WHAT THE TASK ASKS - Leave every picture out, and print the full listing again exactly.

==*==

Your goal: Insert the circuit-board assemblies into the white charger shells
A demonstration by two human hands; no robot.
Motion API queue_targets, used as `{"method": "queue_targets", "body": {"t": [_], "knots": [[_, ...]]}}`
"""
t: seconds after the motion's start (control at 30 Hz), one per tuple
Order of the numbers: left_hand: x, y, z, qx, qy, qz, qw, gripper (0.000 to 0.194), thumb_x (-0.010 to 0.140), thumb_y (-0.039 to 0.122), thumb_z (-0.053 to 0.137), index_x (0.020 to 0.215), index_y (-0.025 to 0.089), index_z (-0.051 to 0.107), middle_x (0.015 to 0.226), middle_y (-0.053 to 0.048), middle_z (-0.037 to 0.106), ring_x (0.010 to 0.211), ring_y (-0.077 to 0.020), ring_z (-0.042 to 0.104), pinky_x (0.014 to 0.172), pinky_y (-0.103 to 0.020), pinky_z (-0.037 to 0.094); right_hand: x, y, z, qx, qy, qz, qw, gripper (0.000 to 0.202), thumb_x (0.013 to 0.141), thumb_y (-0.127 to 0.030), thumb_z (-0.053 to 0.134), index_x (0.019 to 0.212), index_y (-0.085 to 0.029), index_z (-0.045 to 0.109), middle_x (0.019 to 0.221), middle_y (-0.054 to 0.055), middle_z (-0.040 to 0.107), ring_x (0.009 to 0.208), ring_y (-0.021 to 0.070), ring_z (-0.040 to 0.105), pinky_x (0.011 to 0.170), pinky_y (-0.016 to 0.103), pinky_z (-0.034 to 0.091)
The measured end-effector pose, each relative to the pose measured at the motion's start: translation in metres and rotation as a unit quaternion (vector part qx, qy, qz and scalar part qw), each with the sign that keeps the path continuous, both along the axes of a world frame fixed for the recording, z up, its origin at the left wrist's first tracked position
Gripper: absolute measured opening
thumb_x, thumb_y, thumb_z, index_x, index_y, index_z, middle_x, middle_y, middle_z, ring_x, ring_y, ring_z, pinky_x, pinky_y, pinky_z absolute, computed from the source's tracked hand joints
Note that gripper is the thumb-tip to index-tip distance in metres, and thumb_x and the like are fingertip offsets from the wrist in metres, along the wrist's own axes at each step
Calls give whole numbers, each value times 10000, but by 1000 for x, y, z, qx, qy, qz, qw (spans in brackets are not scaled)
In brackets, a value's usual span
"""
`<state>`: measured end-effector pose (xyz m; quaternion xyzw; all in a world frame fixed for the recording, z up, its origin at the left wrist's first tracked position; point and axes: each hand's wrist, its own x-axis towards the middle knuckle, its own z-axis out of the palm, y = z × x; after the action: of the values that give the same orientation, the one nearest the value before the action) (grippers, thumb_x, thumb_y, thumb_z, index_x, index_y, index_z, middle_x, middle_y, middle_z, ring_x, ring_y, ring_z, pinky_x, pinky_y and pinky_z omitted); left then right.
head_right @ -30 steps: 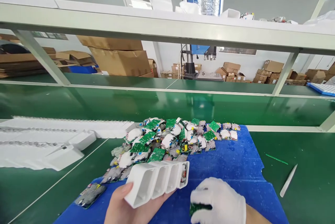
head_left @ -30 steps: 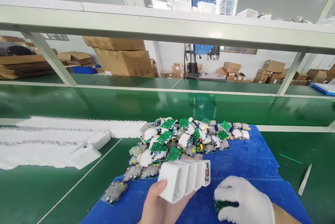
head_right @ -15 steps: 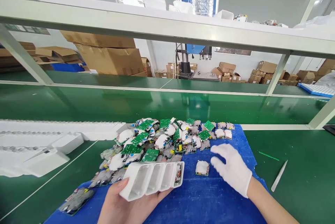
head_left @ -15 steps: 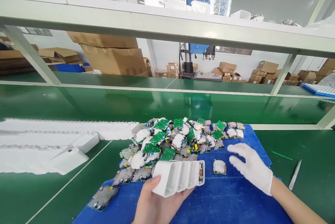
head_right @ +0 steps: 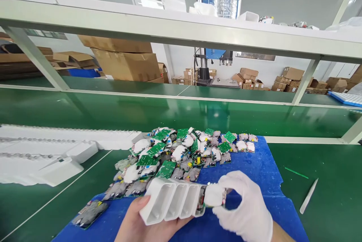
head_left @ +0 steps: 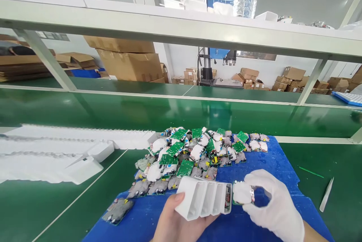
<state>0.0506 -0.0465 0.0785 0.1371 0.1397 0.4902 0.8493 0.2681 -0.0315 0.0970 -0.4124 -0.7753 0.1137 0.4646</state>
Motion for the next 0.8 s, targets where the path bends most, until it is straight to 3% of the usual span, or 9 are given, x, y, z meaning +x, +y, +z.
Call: {"method": "queue_targets", "body": {"t": [0.13, 0.27, 0.37, 0.6, 0.8], "knots": [[6, -4, -2, 35, -21, -46, 998, 452, 690, 422, 569, 1068, 191, 657, 1127, -115, 650, 1070, -290, 553, 958, -428, 344, -10, -17, -4, 76, -65, 17, 995, 292, 660, -160, 603, 938, -245, 621, 827, 20, 624, 723, 147, 618, 616, 208, 522], [8, -6, -4, 61, -35, -58, 996, 470, 695, 418, 560, 1119, 229, 630, 1114, -89, 654, 1067, -297, 550, 948, -435, 337, -13, -17, -19, 79, -90, 35, 992, 173, 763, -302, 609, 909, -216, 640, 788, 25, 613, 684, 134, 600, 585, 222, 524], [7, -5, -5, 75, -27, -59, 995, 444, 686, 405, 572, 1092, 243, 648, 1113, -79, 652, 1061, -297, 549, 938, -416, 339, -10, -19, -18, 74, -106, 28, 991, 263, 879, -404, 515, 986, -179, 600, 892, 47, 612, 742, 129, 590, 642, 270, 528], [5, -7, -5, 63, -15, -56, 996, 318, 674, 379, 609, 964, 289, 704, 1041, -27, 678, 1023, -268, 559, 900, -360, 355, -7, -28, -8, 68, -134, 26, 988, 248, 912, -361, 490, 1079, -191, 560, 1071, 63, 574, 874, 151, 580, 748, 320, 522], [4, -8, -4, 53, 0, -57, 997, 438, 651, 427, 631, 1061, 275, 666, 1058, -54, 666, 1001, -256, 553, 787, -292, 377, -7, -28, -10, 75, -143, 43, 986, 238, 912, -357, 491, 1076, -200, 563, 1080, 63, 572, 885, 152, 578, 754, 318, 521]]}}
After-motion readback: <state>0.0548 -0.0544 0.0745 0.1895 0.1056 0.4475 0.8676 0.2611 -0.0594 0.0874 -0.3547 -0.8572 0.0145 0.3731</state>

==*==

TASK RESULT -
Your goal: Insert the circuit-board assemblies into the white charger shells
A demonstration by two human hands; no robot.
Motion API queue_targets, used as `{"method": "queue_targets", "body": {"t": [_], "knots": [[_, ...]]}}`
"""
t: seconds after the motion's start (control at 30 Hz), one per tuple
Order of the numbers: left_hand: x, y, z, qx, qy, qz, qw, gripper (0.000 to 0.194), thumb_x (-0.010 to 0.140), thumb_y (-0.039 to 0.122), thumb_z (-0.053 to 0.137), index_x (0.020 to 0.215), index_y (-0.025 to 0.089), index_z (-0.051 to 0.107), middle_x (0.015 to 0.226), middle_y (-0.053 to 0.048), middle_z (-0.037 to 0.106), ring_x (0.010 to 0.211), ring_y (-0.077 to 0.020), ring_z (-0.042 to 0.104), pinky_x (0.014 to 0.172), pinky_y (-0.103 to 0.020), pinky_z (-0.037 to 0.094); right_hand: x, y, z, qx, qy, qz, qw, gripper (0.000 to 0.202), thumb_x (0.013 to 0.141), thumb_y (-0.127 to 0.030), thumb_z (-0.053 to 0.134), index_x (0.019 to 0.212), index_y (-0.085 to 0.029), index_z (-0.045 to 0.109), middle_x (0.019 to 0.221), middle_y (-0.054 to 0.055), middle_z (-0.040 to 0.107), ring_x (0.009 to 0.208), ring_y (-0.021 to 0.070), ring_z (-0.040 to 0.105), pinky_x (0.011 to 0.170), pinky_y (-0.016 to 0.103), pinky_z (-0.034 to 0.091)
The measured end-effector pose, each relative to the pose measured at the motion's start: translation in metres and rotation as a unit quaternion (vector part qx, qy, qz and scalar part qw), each with the sign that keeps the path continuous, both along the axes of a world frame fixed for the recording, z up, its origin at the left wrist's first tracked position
Gripper: absolute measured opening
thumb_x, thumb_y, thumb_z, index_x, index_y, index_z, middle_x, middle_y, middle_z, ring_x, ring_y, ring_z, pinky_x, pinky_y, pinky_z absolute, computed from the source's tracked hand joints
Note that gripper is the thumb-tip to index-tip distance in metres, and thumb_x and the like are fingertip offsets from the wrist in metres, along the wrist's own axes at each step
Calls give whole numbers, each value times 10000, but by 1000 for x, y, z, qx, qy, qz, qw (spans in brackets are not scaled)
In brackets, a value's usual span
"""
`<state>`: measured end-effector pose (xyz m; quaternion xyzw; all in a world frame fixed for the recording, z up, its origin at the left wrist's first tracked position; point and axes: each hand's wrist, its own x-axis towards the middle knuckle, its own z-axis out of the palm, y = z × x; after the action: of the values that give the same orientation, the one nearest the value before the action) (grippers, thumb_x, thumb_y, thumb_z, index_x, index_y, index_z, middle_x, middle_y, middle_z, ring_x, ring_y, ring_z, pinky_x, pinky_y and pinky_z omitted); left then right.
head_right @ -30 steps: 
head_left @ -30 steps: 
head_right @ -15 steps: 
head_left @ -15 steps: 
head_right @ +0 steps: 
head_left @ +0 steps: 
<state>0.0506 -0.0465 0.0785 0.1371 0.1397 0.4902 0.8493 0.2681 -0.0315 0.0970 -0.4124 -0.7753 0.1137 0.4646</state>
Motion for the next 0.8 s, targets where the path bends most, until it is straight to 3% of the usual span, or 9 are given, x, y, z meaning +x, +y, +z.
Call: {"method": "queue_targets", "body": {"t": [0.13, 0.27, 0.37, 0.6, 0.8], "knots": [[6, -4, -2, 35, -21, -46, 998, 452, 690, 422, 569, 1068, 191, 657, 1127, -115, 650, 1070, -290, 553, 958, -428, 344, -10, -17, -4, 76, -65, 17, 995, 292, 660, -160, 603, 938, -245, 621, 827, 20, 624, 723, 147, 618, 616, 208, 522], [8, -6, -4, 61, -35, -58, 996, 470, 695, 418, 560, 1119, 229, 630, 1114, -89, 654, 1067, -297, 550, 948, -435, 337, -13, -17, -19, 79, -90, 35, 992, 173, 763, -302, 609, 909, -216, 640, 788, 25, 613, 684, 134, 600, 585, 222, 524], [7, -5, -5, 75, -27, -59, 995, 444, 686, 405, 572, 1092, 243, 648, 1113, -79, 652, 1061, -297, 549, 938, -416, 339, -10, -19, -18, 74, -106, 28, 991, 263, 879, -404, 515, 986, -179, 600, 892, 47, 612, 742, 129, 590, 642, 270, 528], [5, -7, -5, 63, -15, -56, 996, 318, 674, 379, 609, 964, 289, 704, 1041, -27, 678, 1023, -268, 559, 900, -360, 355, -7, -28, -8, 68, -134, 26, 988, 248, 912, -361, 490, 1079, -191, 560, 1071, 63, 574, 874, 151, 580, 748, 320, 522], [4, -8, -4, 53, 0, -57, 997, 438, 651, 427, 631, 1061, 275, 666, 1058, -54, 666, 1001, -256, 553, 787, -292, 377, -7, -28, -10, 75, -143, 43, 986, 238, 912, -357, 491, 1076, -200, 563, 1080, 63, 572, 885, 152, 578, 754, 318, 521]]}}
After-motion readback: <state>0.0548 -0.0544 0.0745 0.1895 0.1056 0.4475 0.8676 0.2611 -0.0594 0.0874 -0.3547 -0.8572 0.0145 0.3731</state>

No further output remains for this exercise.